上皇は身ぶるひがする。すると、もはや、暫く何も分らなかつた。彼女は祈つてゐた。然し、より多く、決意してゐた。それは彼女の肉体の決意であつた。
あの人ならば。なぜなら、彼の魂は高く、すぐれてゐた。そして、識見は深遠で、俗なるものと離れてゐた。
だが、何よりも、彼は天智の皇孫だつた。臣下ではなく、王だつた。それを思ふと、すでに神に許された如く、彼女の女の肉体はいつも身ぶるひするのであつた。
★
宝字五年、光明太后の一周忌に当つてゐたので、八月に、上皇は天皇をつれて薬師寺に礼拝、押勝の婿の藤原|御楯《みたて》の邸に廻つて、酒宴があつた。

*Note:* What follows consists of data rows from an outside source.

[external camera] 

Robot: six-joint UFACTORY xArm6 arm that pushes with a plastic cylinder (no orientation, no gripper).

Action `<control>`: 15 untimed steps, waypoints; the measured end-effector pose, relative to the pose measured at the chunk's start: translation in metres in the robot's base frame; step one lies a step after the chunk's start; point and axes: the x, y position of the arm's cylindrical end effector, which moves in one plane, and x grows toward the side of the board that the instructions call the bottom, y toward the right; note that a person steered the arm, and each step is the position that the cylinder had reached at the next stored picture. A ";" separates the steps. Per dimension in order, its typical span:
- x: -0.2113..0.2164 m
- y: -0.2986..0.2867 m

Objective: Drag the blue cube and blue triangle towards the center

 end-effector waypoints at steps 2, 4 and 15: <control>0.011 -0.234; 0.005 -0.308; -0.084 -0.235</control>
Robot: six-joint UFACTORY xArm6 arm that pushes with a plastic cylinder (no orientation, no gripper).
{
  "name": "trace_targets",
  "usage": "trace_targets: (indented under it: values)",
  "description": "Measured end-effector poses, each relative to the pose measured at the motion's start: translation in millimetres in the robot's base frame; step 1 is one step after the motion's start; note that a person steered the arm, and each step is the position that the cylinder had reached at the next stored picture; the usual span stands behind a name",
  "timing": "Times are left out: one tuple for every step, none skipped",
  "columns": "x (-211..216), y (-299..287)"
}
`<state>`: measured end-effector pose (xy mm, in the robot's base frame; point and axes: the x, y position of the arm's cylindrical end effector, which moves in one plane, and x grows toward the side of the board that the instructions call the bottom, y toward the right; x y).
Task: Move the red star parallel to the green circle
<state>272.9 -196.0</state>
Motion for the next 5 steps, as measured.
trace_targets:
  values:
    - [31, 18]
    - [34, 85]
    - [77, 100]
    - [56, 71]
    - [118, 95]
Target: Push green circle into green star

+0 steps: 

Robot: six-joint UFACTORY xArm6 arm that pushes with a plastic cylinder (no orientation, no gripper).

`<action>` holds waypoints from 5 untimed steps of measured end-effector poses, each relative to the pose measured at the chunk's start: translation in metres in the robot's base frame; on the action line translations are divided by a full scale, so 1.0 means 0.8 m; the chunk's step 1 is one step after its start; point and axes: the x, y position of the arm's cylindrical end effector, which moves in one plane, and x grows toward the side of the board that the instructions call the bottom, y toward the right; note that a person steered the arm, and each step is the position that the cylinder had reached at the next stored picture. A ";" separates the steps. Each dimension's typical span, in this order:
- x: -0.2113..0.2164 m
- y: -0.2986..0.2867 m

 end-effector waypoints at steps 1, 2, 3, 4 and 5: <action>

忌を終り、十月に、保良《ほら》宮に行幸した。天皇も同行し、道鏡も随行した。押勝は都に残つた。
すでに上皇の肉体は決意によつて、みたされてゐた。上皇の保良宮の滞在は、病気の臥床の滞在だつた。道鏡のみが枕頭にあり、日夜を離れず、修法し、薬をねり、看病した。そして上皇は全快した。彼女の心はみたされたから。長い決意がみたされてゐたから。